Precipitation is harder to project because monsoons aren’t consistent, Bidwell said. Future conditions could vary greatly, she said, but researchers anticipate that the snowpack below 8,200 feet would decrease and that snow would continue to melt earlier.
But peering into the future elicits a caveat, she said.
“We talk about projections, not predictions,” Bidwell said.
Swisher described the effect of wildfire, in particular the 2002 Missionary Ridge Fire, on ponderosa pine. Not all effects of the fire are understood yet, she said.
Strangely, Swisher said, in stands she had inventoried earlier, 47 percent of the ponderosa burned at low intensity.
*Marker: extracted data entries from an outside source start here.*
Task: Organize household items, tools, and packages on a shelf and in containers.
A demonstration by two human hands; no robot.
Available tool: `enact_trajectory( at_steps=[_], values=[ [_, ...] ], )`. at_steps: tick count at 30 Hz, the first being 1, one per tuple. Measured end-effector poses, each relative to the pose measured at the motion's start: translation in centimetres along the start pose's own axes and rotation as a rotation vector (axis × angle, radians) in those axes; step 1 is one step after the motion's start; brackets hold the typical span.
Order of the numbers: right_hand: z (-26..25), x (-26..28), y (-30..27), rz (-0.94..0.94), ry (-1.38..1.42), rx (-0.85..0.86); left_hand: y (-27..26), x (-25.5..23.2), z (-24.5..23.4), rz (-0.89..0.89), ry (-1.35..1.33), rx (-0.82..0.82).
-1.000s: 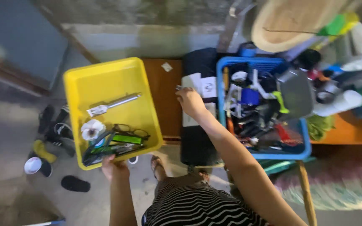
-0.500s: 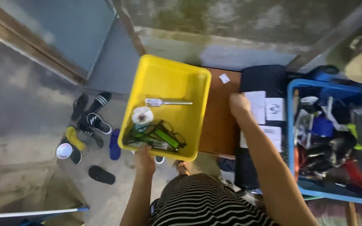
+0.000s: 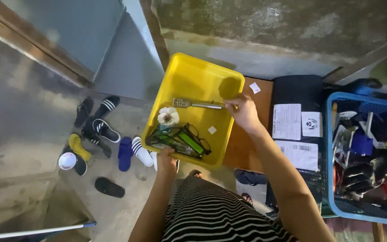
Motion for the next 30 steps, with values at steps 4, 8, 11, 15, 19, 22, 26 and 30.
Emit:
enact_trajectory(
  at_steps=[4, 8, 11, 15, 19, 22, 26, 30],
  values=[
    [2.3, 0.4, 2.6, -0.071, -0.243, 0.07, 1.0, 0.7, -1.8, 0.015, 0.008, 0.017],
    [5.7, 0.3, 3.8, -0.096, -0.429, 0.283, -0.1, -0.9, -1.1, 0.06, 0.051, 0.077],
    [11.3, -7.6, 2.6, 0.031, -0.641, 0.601, 0.9, -0.6, -3.7, 0.116, 0.214, 0.113],
    [14.2, -8.5, 2.0, 0.051, -0.689, 0.675, 0.7, -1.6, -5.0, 0.29, 0.526, 0.14],
    [13.8, -4.4, 2.7, -0.225, -0.797, 0.428, 1.7, -1.1, -8.6, 0.175, 0.163, -0.014],
    [12.2, -0.5, 2.4, -0.371, -0.687, 0.204, 0.1, -2.7, -9.4, 0.123, -0.016, -0.106],
    [9.3, 6.4, 1.2, -0.259, -0.083, 0.333, 2.4, -3.0, -15.2, 0.215, -0.037, -0.083],
    [13.7, 8.6, -2.9, -0.392, 0.029, 0.492, -0.1, -5.3, -14.8, 0.274, -0.091, -0.118]
  ],
)
Point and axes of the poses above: each hand's wrist, its own y-axis towards the middle knuckle, its own z-axis out of the palm, x = y × z, the point moved 9 cm from there along y, towards the middle knuckle
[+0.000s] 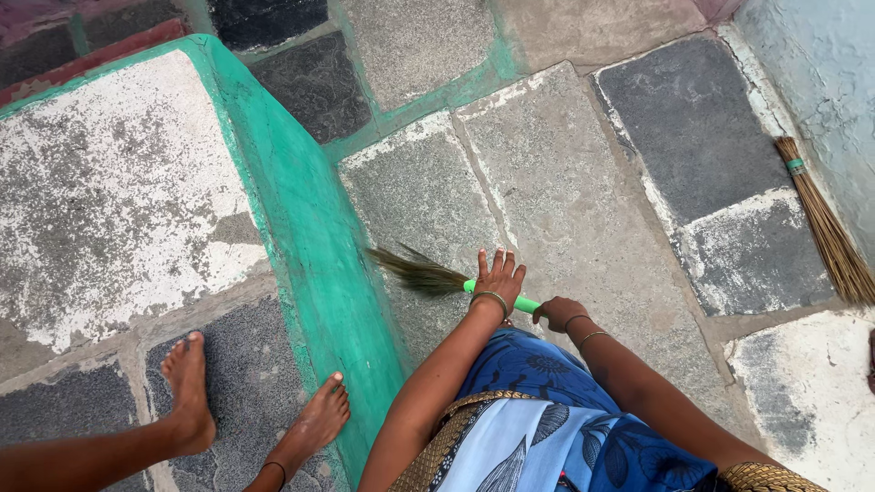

But in selected unsurveyed areas adjacent to high-intensity burning, all ponderosa burned at low intensity, she said.
“We want to go back and study the areas for variables that could affect the intensity of burning,” Swisher said. “If we get answers, we could spend our limited funding on areas that are most vulnerable.”
Bob Leverett, an engineer by training, co-founder of the Native Tree Society and an inveterate tree measurer, was a sort of master of ceremonies.
Leverett, who came to Durango in 2012 to pin down the exact height of a record-tall ponderosa pine in the Hermosa Creek watershed, said that “his” ponderosa at 160.6 feet is no longer the state’s tallest ponderosa.
The new champion, also a Hermosa Creek product, was measured at 162.3 feet by Matt Markworth, who works in the financial world in Ohio. But like Leverett, he’s never met a tall tree that he didn’t want to measure.
“I like to hike, but with a purpose,” Markworth said.